HHC has made great strides in reducing the length of stays at our acute care hospitals to a current average of 4.7 days. However, there are specific categories of diagnoses for which we have a high volume, that when benchmarked against other similar hospital systems or even HHC’s own best performers’ length-of-stays could be lowered. To do this, we will standardize our care management, as well as our admission and discharge practices. We will save $23 million and generate $3 million in revenue as a result of these initiatives.
The fifth category of restructuring initiatives centers around our ambulatory care services. Through our 11 hospitals, 6 Diagnostic and Treatment Centers and 81 community clinics, HHC provides 5 million outpatient visits a year. Nearly 2 million of those are primary care visits. HHC’s hospitals provide fully one-half of New York City’s hospital-based clinic visits; and a significant 66% of all hospital-based clinic visits made by uninsured New Yorkers. While HHC will continue to be committed to ensuring New Yorkers access to quality outpatient care, HHC experiences significant losses on outpatient Medicaid reimbursement and from providing care to uninsured patients.
Specifically, our D&TCs have operating deficits totaling $70 million.
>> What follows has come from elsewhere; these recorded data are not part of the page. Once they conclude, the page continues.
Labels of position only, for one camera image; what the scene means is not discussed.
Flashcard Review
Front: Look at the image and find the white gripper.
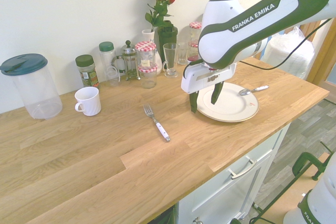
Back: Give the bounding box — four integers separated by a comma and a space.
181, 62, 236, 114

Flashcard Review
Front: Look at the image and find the fork with white handle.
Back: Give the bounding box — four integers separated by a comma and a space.
143, 103, 171, 143

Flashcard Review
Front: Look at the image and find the white plate with gold rim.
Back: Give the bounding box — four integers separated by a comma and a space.
195, 82, 260, 123

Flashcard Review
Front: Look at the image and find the small clear glass tumbler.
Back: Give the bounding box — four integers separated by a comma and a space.
177, 41, 190, 65

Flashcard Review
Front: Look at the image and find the small jar red gingham lid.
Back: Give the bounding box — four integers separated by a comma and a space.
188, 40, 200, 57
138, 63, 158, 89

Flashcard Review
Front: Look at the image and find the tall jar red gingham lid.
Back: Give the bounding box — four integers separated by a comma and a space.
188, 21, 203, 44

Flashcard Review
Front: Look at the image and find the large jar red gingham lid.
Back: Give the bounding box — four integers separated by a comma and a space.
135, 41, 158, 69

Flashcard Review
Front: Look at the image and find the dark green bottle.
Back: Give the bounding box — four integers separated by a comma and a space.
157, 20, 179, 63

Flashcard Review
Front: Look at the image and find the glass french press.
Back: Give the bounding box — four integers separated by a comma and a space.
115, 39, 141, 81

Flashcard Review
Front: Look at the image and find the white ceramic vase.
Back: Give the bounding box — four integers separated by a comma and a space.
141, 29, 163, 74

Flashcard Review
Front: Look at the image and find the small clear plastic cup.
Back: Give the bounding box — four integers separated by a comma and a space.
106, 66, 123, 88

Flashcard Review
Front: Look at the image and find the white kitchen cabinet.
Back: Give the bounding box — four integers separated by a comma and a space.
178, 124, 292, 224

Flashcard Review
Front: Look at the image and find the clear bag of white rolls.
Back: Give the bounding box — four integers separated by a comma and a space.
262, 26, 316, 79

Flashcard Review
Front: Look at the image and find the tall clear jar green lid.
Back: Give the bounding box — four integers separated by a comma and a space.
99, 41, 118, 83

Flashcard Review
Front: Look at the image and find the white ceramic mug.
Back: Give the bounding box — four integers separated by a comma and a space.
74, 86, 102, 116

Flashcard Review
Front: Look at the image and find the green clamp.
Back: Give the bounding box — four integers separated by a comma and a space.
292, 141, 336, 182

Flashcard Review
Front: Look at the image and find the coffee jar dark green lid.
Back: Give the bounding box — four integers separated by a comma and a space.
75, 55, 100, 90

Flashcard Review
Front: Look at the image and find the large clear container teal lid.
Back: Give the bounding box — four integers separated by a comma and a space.
0, 53, 63, 120

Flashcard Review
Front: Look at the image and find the spoon with white handle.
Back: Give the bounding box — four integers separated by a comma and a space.
238, 84, 270, 96

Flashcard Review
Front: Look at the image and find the tall latte glass with handle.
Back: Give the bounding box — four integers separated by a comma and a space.
162, 42, 180, 78

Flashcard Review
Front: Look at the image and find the metal drawer handle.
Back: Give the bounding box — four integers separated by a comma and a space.
227, 158, 257, 180

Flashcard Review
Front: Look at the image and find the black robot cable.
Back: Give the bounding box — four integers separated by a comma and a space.
237, 16, 336, 70

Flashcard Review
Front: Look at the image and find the wooden door frame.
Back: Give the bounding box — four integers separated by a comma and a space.
304, 18, 336, 84

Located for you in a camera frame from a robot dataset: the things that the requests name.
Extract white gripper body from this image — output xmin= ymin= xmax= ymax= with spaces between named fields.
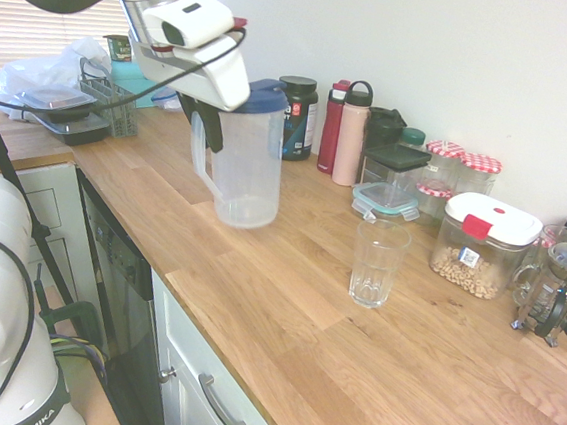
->
xmin=127 ymin=23 xmax=258 ymax=116

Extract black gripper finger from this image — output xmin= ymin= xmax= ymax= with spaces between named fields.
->
xmin=176 ymin=92 xmax=198 ymax=123
xmin=190 ymin=99 xmax=230 ymax=156

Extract clear plastic pitcher blue lid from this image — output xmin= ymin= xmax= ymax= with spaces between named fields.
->
xmin=180 ymin=70 xmax=293 ymax=234

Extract red water bottle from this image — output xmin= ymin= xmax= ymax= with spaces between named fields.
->
xmin=314 ymin=77 xmax=352 ymax=176

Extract pink water bottle black lid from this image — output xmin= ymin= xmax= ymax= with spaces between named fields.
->
xmin=329 ymin=77 xmax=376 ymax=189

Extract zip bag blue seal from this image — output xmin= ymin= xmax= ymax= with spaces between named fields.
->
xmin=149 ymin=83 xmax=185 ymax=114

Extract grey cutlery basket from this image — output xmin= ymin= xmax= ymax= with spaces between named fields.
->
xmin=71 ymin=56 xmax=146 ymax=141

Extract teal box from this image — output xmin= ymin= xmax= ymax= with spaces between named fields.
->
xmin=106 ymin=58 xmax=161 ymax=111

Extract black protein powder tub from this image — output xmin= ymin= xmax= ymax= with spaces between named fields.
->
xmin=269 ymin=72 xmax=324 ymax=165

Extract green paper cup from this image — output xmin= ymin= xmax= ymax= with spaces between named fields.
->
xmin=100 ymin=32 xmax=135 ymax=65

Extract black takeout container clear lid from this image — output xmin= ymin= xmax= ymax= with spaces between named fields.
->
xmin=12 ymin=84 xmax=98 ymax=128
xmin=27 ymin=107 xmax=114 ymax=152

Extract white plastic bag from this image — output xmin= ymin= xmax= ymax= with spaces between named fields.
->
xmin=0 ymin=28 xmax=116 ymax=129

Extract white drawer cabinet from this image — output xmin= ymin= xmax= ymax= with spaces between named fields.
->
xmin=0 ymin=156 xmax=114 ymax=307

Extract dark green shaker bottle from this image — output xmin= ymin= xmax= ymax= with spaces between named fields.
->
xmin=364 ymin=105 xmax=409 ymax=155

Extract window blinds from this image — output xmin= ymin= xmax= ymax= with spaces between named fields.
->
xmin=0 ymin=0 xmax=140 ymax=90

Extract black dishwasher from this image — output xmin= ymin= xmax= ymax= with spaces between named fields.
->
xmin=52 ymin=167 xmax=193 ymax=425

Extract square canister black lid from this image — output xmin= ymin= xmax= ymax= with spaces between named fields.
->
xmin=357 ymin=140 xmax=434 ymax=200

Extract glass food container teal lid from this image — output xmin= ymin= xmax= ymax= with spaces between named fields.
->
xmin=348 ymin=178 xmax=425 ymax=227

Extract jar with green lid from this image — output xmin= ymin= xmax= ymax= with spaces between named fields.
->
xmin=398 ymin=125 xmax=430 ymax=155

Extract clear drinking glass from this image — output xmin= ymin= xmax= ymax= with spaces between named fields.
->
xmin=347 ymin=215 xmax=415 ymax=314

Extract white cabinet door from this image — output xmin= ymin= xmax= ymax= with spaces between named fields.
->
xmin=135 ymin=268 xmax=309 ymax=425

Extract green clamp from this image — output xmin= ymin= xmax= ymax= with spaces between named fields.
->
xmin=41 ymin=296 xmax=106 ymax=353

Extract small jar red checkered lid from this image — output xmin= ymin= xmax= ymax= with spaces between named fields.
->
xmin=411 ymin=180 xmax=453 ymax=230

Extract silver cabinet knob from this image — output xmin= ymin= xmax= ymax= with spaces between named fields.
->
xmin=157 ymin=364 xmax=179 ymax=386

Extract cereal container white lid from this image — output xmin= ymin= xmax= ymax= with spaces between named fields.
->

Of this $70 million, $45 million is the result of the providing care to large numbers of uninsured patients. Uninsured patients account for at least 29% of more than 800,000 visits provided at HHC D&TCs. Therefore, a major component of our restructuring plan is the development of an application to the federal Health Resources Services Administration for designation of our six Diagnostic and Treatment Centers (D&TCs) as Federally Qualified Health Centers (FQHC). FQHC designation would result in higher reimbursement rates for our D&TCs. This additional revenue, estimated to be $25 million annually, will better enable HHC to maintain the levels of primary care services rendered in the communities that these D&TCs serve.
However, there are a handful of community based clinics that we have identified for closure. The basis for this determination includes longstanding low utilization, poor physical conditions, increasing lease costs, and the availability of other clinics in close proximity. Specifically, out of its 81 community sites, HHC will close the following dental clinic and five (5) child health clinics:
We will ensure that all affected patients are notified and engaged in selecting alternative primary care providers who work at a nearby HHC facility, or assist them with their transfer to another provider of their choice.
When the four-year restructuring and cost containment plan is fully implemented in Fiscal Year 2014, the HHC workforce, which exceeded 38,700 employees in early Fiscal Year 2009, will be reduced by nearly 10% percent to approximately 35,000 employees. Nearly all of HHC’s employees are represented by organized labor. The workforce reduction initiatives will follow a process that is consistent with the City’s collective bargaining agreements and relevant laws.
Before I conclude, I want to acknowledge the strong support that the Mayor and Council have consistently provided to HHC. Given the challenges we face, I ask for your continued support so that we may continue to provide the best care possible to our patients. This concludes my testimony. I now look forward to listening to your comments and answering your questions.